The Mac Pro is a statement. With a vented case that calls to mind a kitchen tool, it’s a homage to and advancement of the Power Mac G5 that fans affectionately likened to a cheese grater. Sporting a current generation Xeon processor, it’s an Apple device that seems to have finally launched on time and in step with its competitors. Still, the paltry GPU and SSD that comes with the $6,000 base model seems incongruous with the rest of its industry-leading design. To the point that I kept asking myself as I walked through the showroom Apple had set up to show off the device, would it be worth the high price Apple products command?



The best Apple products are pricy but come with enough premium polish that they feel worth it. I love my MacBook Pro: I like the underutilized Touch Bar and how fast the computer runs. And I adore the multitude of Thunderbolt ports. Likewise, the iPad Pro and iPhone XS are expensive devices that feel like they’re worth their price tags. The experience, from hardware to software, is good enough that you can justify the cost.



But other devices aren’t worth it—chiefly the MacBook and MacBook Air. They’re middling devices with outdated hardware that makes their inflated prices seem obscene.

The Mac Pro, starting at $6,000 (!) feels like it could easily be slotted in the latter category—Overpriced and underpowered. The base model has a new GPU based on aging architecture, a wimpy 256GB of storage, and, notably, an approximately $1,200 CPU. (The 28-core processor Apple boasted about costs more than double that retail, and will probably cause a corresponding jump in price for the machine.) The other components in the base model would possibly get the price above $2,500, if you wanted to build the device yourself. So the Apple tax appears, at a glance, absolutely outrageous. After doing the math in my head, I found myself gobsmacked.

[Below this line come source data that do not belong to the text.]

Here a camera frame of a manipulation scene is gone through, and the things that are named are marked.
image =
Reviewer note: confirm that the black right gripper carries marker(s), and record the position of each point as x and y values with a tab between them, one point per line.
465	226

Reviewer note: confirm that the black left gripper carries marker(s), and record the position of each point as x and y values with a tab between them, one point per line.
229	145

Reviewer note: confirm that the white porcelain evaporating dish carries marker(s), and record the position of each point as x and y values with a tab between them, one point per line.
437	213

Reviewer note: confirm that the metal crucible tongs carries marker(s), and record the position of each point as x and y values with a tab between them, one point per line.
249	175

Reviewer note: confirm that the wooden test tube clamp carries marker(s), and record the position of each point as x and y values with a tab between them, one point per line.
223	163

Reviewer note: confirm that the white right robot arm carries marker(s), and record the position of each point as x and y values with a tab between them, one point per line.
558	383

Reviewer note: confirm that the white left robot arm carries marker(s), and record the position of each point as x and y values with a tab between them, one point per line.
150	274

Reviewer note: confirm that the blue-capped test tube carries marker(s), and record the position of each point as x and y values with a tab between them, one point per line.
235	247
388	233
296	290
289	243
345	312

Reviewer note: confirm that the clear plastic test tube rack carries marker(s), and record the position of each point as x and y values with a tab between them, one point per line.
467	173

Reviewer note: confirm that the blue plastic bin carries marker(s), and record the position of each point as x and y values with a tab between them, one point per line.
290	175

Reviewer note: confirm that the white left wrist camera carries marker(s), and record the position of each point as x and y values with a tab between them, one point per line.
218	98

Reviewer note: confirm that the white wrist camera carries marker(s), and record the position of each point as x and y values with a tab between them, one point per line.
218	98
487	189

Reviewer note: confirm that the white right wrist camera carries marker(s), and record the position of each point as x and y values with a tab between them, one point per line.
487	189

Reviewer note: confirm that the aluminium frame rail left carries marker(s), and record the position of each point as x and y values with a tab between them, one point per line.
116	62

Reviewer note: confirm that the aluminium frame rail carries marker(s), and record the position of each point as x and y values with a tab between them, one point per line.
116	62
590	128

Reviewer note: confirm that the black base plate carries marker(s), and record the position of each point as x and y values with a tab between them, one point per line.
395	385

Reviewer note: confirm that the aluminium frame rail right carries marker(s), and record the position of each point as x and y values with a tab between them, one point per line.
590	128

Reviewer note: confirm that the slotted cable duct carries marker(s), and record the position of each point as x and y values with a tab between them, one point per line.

Zoom in on some details, and that price starts to make sense. This thing has some serious flexibility and throughput when you look at its inputs and outputs, though you might miss it at first glance. The back of the Mac Pro is devoid of ports compared to a typical Windows machine. There are a handful of Gigabit Ethernet ports and USB-A ports, plus two Thunderbolt 3 ports and everything is so clean it looks sparse. (Another two Thunderbolt 3 ports reside on the top of the device.)